It’s Time


textSo it’s been a month. I find it ironic that I’m writing this post on April Fool’s because I’m reflecting on that one night when I felt like a fool, was treated like one, and have continued to struggle BECAUSE of some fools.

Here’s what happened…

It was March 1st and I went to the gym to run.

I put my bag in my locker, went up to the treadmill and about 10 minutes into my run I started to feel sick to my stomach. I almost stopped but decided to push ahead and scolded myself for eating before coming to workout.

IF I had stopped and gotten off the treadmill I would have looked out the large windows, down onto the parking lot, in time to see two men getting into my car and driving it away.

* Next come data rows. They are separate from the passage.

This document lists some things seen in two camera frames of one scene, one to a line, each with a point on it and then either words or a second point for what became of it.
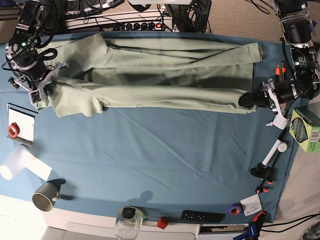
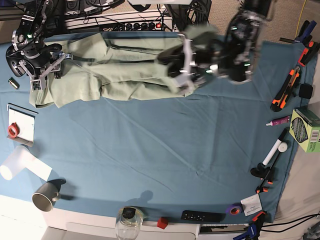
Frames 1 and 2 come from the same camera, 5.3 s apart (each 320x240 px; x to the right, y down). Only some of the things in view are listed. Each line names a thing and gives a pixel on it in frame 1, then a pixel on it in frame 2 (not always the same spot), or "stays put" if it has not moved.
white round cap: x=282 y=147 stays put
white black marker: x=271 y=152 stays put
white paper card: x=251 y=205 stays put
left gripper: x=279 y=93 -> x=197 y=60
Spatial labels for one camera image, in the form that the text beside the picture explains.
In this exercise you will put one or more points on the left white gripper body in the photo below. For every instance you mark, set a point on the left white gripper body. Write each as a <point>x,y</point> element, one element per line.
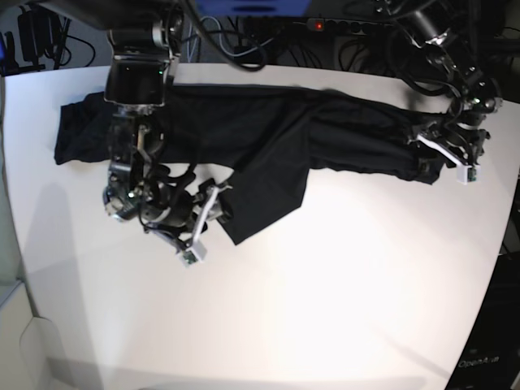
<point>462,147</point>

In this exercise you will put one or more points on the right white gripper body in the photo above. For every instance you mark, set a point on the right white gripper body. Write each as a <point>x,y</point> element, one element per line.
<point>178,217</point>

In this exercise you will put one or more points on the black long-sleeve T-shirt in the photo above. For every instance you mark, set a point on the black long-sleeve T-shirt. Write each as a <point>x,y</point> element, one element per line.
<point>262,140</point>

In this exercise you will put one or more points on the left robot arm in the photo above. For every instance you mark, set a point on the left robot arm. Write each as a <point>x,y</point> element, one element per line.
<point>428,26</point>

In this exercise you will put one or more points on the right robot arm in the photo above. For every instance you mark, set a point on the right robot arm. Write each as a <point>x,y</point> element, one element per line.
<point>146,42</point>

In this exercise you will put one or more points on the blue plastic box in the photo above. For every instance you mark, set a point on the blue plastic box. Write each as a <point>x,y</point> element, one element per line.
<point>253,7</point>

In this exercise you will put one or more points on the black OpenArm equipment case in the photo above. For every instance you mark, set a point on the black OpenArm equipment case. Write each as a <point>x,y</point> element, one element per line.
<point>490,358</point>

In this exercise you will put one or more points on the black power adapter brick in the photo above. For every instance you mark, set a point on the black power adapter brick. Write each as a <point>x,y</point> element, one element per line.
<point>35,33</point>

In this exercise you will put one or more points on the black power strip red switch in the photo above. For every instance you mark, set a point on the black power strip red switch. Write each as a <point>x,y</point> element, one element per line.
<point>345,27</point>

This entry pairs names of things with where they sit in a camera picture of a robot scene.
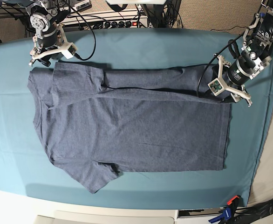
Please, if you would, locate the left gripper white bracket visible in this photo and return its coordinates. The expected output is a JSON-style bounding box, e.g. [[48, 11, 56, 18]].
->
[[211, 55, 253, 107]]

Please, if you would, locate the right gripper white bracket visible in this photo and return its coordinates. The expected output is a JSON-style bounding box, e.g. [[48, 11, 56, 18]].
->
[[28, 24, 77, 67]]

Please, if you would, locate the blue-grey heathered T-shirt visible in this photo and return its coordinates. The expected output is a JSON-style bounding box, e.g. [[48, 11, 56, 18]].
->
[[27, 62, 231, 193]]

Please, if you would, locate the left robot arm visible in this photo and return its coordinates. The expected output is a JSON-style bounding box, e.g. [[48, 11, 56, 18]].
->
[[208, 0, 273, 105]]

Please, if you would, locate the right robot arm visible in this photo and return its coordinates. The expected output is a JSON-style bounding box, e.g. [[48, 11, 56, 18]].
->
[[26, 0, 77, 67]]

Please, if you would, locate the white power strip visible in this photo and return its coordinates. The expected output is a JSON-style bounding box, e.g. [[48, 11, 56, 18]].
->
[[61, 11, 150, 30]]

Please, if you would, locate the orange blue clamp bottom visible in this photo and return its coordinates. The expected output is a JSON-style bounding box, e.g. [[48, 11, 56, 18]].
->
[[208, 195, 241, 224]]

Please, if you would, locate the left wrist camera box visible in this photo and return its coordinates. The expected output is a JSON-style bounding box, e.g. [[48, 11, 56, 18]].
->
[[208, 78, 224, 96]]

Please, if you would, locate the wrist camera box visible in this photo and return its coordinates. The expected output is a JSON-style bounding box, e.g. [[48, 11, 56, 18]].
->
[[208, 78, 224, 96], [62, 45, 76, 59]]

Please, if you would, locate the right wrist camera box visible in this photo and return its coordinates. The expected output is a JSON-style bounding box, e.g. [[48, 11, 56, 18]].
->
[[62, 45, 76, 59]]

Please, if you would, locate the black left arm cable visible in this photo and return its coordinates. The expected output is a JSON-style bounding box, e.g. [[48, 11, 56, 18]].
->
[[196, 32, 249, 98]]

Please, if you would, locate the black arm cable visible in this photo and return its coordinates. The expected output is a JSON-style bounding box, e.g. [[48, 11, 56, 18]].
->
[[64, 3, 97, 61], [196, 32, 249, 98]]

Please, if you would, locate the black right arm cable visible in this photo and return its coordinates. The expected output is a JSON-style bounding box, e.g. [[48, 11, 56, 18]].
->
[[64, 3, 97, 61]]

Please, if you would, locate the black cable bundle bottom right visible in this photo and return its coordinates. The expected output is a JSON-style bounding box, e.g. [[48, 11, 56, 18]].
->
[[234, 197, 273, 224]]

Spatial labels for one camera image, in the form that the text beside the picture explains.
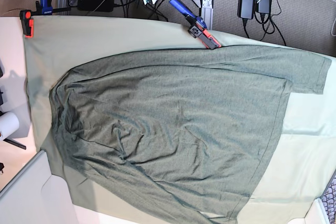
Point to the green T-shirt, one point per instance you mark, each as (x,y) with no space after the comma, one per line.
(183,135)

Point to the black power adapter short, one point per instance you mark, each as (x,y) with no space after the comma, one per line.
(263,7)

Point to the blue orange clamp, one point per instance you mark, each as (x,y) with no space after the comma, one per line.
(43,8)
(198,28)

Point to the white paper roll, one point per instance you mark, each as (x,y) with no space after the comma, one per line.
(9,124)

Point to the black power adapter tall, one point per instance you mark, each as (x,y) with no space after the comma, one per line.
(245,9)

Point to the black power brick left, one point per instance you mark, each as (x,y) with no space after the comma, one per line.
(95,5)

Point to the light green table cloth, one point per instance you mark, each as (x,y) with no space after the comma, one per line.
(299,171)

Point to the blue orange clamp left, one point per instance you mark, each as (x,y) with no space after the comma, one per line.
(43,8)

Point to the patterned keyboard corner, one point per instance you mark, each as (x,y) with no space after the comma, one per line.
(328,200)

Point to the blue orange clamp centre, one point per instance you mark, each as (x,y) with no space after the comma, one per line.
(198,28)

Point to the black rod on table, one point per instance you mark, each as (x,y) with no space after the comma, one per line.
(15,143)

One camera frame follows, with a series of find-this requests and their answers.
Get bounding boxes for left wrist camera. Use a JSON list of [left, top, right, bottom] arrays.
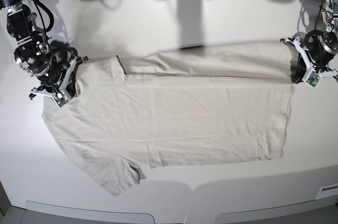
[[305, 72, 322, 88]]

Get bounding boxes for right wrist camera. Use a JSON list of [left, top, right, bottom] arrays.
[[53, 92, 69, 108]]

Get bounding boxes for beige T-shirt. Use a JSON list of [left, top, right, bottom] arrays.
[[42, 41, 297, 196]]

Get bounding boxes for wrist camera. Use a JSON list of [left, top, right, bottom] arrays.
[[305, 72, 322, 88], [53, 92, 69, 108]]

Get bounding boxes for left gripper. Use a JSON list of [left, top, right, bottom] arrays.
[[280, 30, 337, 84]]

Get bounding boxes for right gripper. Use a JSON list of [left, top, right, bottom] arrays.
[[29, 41, 87, 101]]

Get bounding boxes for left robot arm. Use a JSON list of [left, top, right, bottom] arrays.
[[280, 0, 337, 88]]

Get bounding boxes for white label sticker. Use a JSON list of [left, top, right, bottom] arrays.
[[316, 184, 338, 200]]

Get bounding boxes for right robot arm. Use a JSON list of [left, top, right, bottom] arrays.
[[1, 0, 88, 107]]

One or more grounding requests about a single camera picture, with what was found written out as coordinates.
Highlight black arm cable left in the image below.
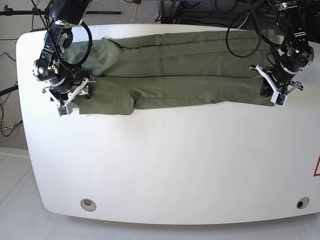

You guessed it – someone went into my locker and took my wallet and keys out of my bag. They passed keys to their buddies and stole my car, my identity, and my peace of mind.

The picture at the top of this post is the actual screen shot of my text to my husband – crazy.

So let’s get some perspective…

The PEOPLE in my life – the most important parts of my life – are safe and that’s what matters the most.

The POSESSIONS in my car were trashed, stolen and well – I’m not sure how glad I am that OnStar actually worked. I’m not sure I ever want to drive that car again – but here we are, trying to make the best of a really stinky situation.

Now for the application part…

It’s been a month and even though we recovered my car that evening, I still don’t have it back. The people who took it did so much damage it’s been a bit of a nightmare trying to talk with the repair shop, the assessor, and the insurance company. So I’ve learned how to appreciate the role others are playing in my crisis. I’ve learned to communicate without questioning and remind others how important they are to me and to the solution behind this problem.

I have been going to this gym for almost 3 years and I have never placed a lock on my locker – no one does. I trusted the system and people too much. You have to scan your card to get in so I just assumed no one in the locker room would have anything but good intentions and that I was safe. I guess that was foolish of me. I won’t be trusting anymore and I wish I could say our gym was doing more to let people know about this situation but I think they just want me and this whole thing to go away.

My children have been watching us this whole time. They watched us cancel our cards and deal with my identity being used to buy tons of medication (I’m assuming used to make drugs) at a pharmacy.

So I sit here and think about the people who did this. I call them fools not because they are worth less than me – we’re all equal in the eyes of God – but their actions show them to be people driven by actions that embody both the noun and verb forms of the word. They fooled me – they tricked and deceived me. They were fools to think they’d just be able to walk away with my car and my wallet.

Between OnStar and the police, their fun was cut short – but who has suffered the longest and the most? Me. Not them – me.

I guess that’s what happens when bad people do bad things – but I won’t let them win. It’s been a month and I’m still driving a rental as the repair place and State Farm work together to help me get back to “normal”.

I’ve started praying for these people and I’ve found comfort in the fact that God is responsible for evening the scores – not me – and it is clear these people have bigger issues and problems in their life than I do.

So I walk away remembering what is REALLY important – people and relationships. I let go of my anxiety and my desire for retribution every day – not sure when that will get easier but I have faith it will.

I hope your April Fool’s Day was calm and that you are living in a safe, secure world. We can each find things to complain about but really we should be focused on the things that matter most and be thankful for what we have.

For now I will be a bit more cautious when leaving my keys and wallet and I’ll listen to my gut (literally). I don’t want to live with a negative mindset or in fear – but my reality has been disrupted and my security has been broken. It could have been so much worse and I’m thankful it wasn’t – but even at this small level of inconvenience and frustration – I’ve gained a new appreciation for what it means to live in a world where selfishness causes pain and it makes me sad.

Let’s make this world a better place. Let’s meet everyone with a smile and a handshake and think the best of them. That way the fools that stole my car and my wallet don’t win. We aren’t going to be fooled into thinking they are the majority and I will continue to hug my kids and count my blessings every single day.

Stay safe. Stay strong.

Kasey

1 Response to “It’s Time”


  1. 1 Betty B April 2, 2017 at 7:32 AM

    What a horrific situation…and one that has consumed so much of your time and thoughts. I am SO sorry for what you and family have gone through this past month. God bless each of you. How kind of you to be praying for the villains.